Go wasn’t worried about getting Hayato to profitability in its first couple years. He had reached a point this year where he wasn’t losing money and was about to expand dinner service to a four-person table along with the seven seats at the 900-square-foot Hayato’s counter. He felt like he was on the right path.

“This is probably where I’m going to spend the rest of my life, so investing a couple years of my life is not really a big deal to me,” Go said.

Now that Go realizes that dining restrictions in LA could extend through the year and beyond, he’s talked to other chefs, including Kato’s Jon Yao, about the necessity of figuring out a way to ride this out. One thing Go says he absolutely can’t do is abandon Hayato. He is the sole owner of the restaurant and paid for its buildout. He’s put his life savings and some money from his parents into Hayato. He has a 10-year-lease with options to extend it, which he intends to do.

“There is absolutely no plan B,” Go said. “Which, in a way, makes it easy to keep moving forward. Everything I have is invested in the restaurant. I can never walk away. So I may have to keep borrowing and go deep into debt to continue, but the only way forward to make the money back is doing it in this restaurant. If I give up and try to get a job somewhere else, there is zero chance to completely recoup the losses of building a restaurant that I had to abandon. The only way out is through.”

Doing kaiseki at his counter probably won’t make sense for a while. And Go doesn’t think serving dinner outside will work for Hayato.

“So much of our food is about subtlety and nuance, aromas,” he said. “When you open a lidded bowl of soup and you get that puff of yuzu or something like that, that’s the essence of the dish. I think too much of that is lost outdoors.”

Plus, given the high cost of serving kaiseki meals with ultra-premium ingredients like nodoguro (blackthroat seaperch), karasumi (cured fish roe), live crab and abalone, having a dinner service canceled because of weather would be financially disastrous.

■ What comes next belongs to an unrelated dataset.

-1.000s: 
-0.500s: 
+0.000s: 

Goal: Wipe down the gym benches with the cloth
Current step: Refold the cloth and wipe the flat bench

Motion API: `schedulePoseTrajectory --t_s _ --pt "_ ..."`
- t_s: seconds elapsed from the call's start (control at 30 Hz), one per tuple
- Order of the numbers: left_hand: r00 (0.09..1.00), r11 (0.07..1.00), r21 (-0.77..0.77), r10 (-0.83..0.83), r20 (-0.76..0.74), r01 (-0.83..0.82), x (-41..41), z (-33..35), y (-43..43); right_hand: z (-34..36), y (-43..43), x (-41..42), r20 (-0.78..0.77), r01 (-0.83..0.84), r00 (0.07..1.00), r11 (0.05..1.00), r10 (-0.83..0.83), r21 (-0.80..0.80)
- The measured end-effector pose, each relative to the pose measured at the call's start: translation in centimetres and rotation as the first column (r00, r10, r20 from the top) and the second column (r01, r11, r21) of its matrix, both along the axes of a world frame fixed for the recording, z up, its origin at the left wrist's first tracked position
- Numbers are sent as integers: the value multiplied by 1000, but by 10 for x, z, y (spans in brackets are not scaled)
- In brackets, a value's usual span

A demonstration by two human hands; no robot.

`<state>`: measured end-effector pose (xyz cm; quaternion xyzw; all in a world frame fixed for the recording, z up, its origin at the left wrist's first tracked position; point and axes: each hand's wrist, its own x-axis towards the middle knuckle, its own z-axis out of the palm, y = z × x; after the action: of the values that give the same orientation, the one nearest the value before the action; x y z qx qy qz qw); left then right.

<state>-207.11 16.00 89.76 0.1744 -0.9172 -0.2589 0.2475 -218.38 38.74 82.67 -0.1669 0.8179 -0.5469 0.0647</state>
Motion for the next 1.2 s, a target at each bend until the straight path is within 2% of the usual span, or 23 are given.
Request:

What Go wants to do, when dine-in resumes, is serve dinner to his four-person table. He’s been selling sake with his bentos, and he believes that he can sell more sake at dinner. He’s also planning to add some sort of takeout dinner in the fall.

Go has wanted to learn osechi, an elaborate and celebratory array of dishes that Japanese people eat for days to celebrate a new year. He had previously thought he would never find time to work on osechi given how busy he was at Hayato.

“I have really no excuse not to make it this year,” he said. “We were thinking if we start developing all the recipes and possibly start building some kind of dinner takeout around some osechi recipes, we could kind of work on two things at the same time. There are a lot of things that I would put in osechi that would go well with sake at home. And then we would still have the osechi developed and we could do that every year going forward.”

Creating osechi will give Go new ways to think about food. Osechi isn’t about letting customers experience instant gratification. It’s about preserving ingredients and flavors. It’s about creating nourishment and happiness that lasts for days.

The journey at Hayato, like the journey at every restaurant that is still alive in America, has taken a detour. But Go remains determined to move his restaurant forward.

“What I said to the staff is that, whatever we do, I don’t want the restaurant to take a step backward in the level of cooking and customer experience,” he said. “If we can’t do something that is on par with what we did, then I don’t want to do it.”